The ASBH was incensed at the shellacking its members has been
receiving in the media over the “death panels” issue.
Failed
vice-presidential candidate Sarah Palin was the first to ring alarm
bells about "death panels" of bioethicists who would
have divine powers of life and death in President Obama's health care
plan. Palin highlighted the "Orwellian thinking" of
President Obama's chief health care adviser, Ezechiel Emanuel, and
basically accused him of introducing euthanasia by stealth. If she
didn't name other bioethicists, the media did.
This infuriated the
ASBH. Portraying the work of these thoughtful people as an attempt to
hasten the deaths of patients was "a heinous form of
intellectual violence" and contemptible dishonesty. This
inflammatory rhetoric not only defamed individuals, but also
"denigrate[d] bioethics as a profession," the ASBH said.

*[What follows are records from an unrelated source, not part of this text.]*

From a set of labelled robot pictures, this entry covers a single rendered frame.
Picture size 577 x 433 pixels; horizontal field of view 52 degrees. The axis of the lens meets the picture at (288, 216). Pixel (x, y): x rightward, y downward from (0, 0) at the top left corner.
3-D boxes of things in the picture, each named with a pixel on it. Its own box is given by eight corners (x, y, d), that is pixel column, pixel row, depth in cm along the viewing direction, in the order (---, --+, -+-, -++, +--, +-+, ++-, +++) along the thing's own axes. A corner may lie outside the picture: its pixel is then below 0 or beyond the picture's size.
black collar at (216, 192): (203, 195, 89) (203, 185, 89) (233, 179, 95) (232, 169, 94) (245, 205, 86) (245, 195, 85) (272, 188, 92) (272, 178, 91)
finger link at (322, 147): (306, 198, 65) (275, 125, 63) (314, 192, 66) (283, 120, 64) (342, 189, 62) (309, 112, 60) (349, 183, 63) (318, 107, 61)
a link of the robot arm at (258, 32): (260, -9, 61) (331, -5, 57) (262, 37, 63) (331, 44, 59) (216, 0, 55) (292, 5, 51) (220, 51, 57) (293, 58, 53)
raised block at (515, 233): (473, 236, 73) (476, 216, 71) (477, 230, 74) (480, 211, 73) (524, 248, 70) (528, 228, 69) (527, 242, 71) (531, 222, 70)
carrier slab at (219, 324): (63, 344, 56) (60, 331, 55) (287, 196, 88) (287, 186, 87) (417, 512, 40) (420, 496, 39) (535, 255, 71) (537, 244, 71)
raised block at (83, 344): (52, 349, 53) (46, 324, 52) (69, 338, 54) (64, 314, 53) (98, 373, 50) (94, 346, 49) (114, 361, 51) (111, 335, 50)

The “death panels” – however absurd they were –
became a public relations nightmare for the bioethics industry.
"Bioethics" had become something sticky and malodorous on
the sole of your shoe.
Weeks later, the
situation hasn't changed much. Dr Emanuel is still in the cross-hairs
of critics of Obamacare. Earlier this month the head of the Southern
Baptist Convention Ethics & Religious Liberty Commission had to
apologise for bestowing an
imaginary "Dr Josef Mengele Award" upon him in a
rabble-rousing speech.
But the most recent
attack on Dr Emanuel, who is also the head of bioethics at the
National Institutes of Health and the brother of President Obama's
chief of staff, came not from the right-wingers, the tabloid press or
the internet wackos, but from a leading bioethicist colleague.
This was sparked by an
address by Dr Emanuel to the annual conference of the ASBH. He argued
that what bioethics needed was more statistics. Without a solid
grounding in quantitative methods, bioethicists simply aren't much
good. Ideally, aspiring bioethicists should study behavioral
economics, psychology, decision theory or sociology. There should be
less public discussion and more number-crunching. And, he implied, it
is number-crunching bioethicists who will be getting the precious
government funding which enables them to stay in business.
America's best-known
bioethicist, Arthur Caplan, of the University of Pennsylvania, was so
irritated that he almost immediately posted an
open reply. He responded that a bioethicist must be a "moral
diagnostician". "A crucial part of the bioethicist's role
is to alert, engage and help to illuminate ethical problems and
challenges both old and new in the health and life sciences."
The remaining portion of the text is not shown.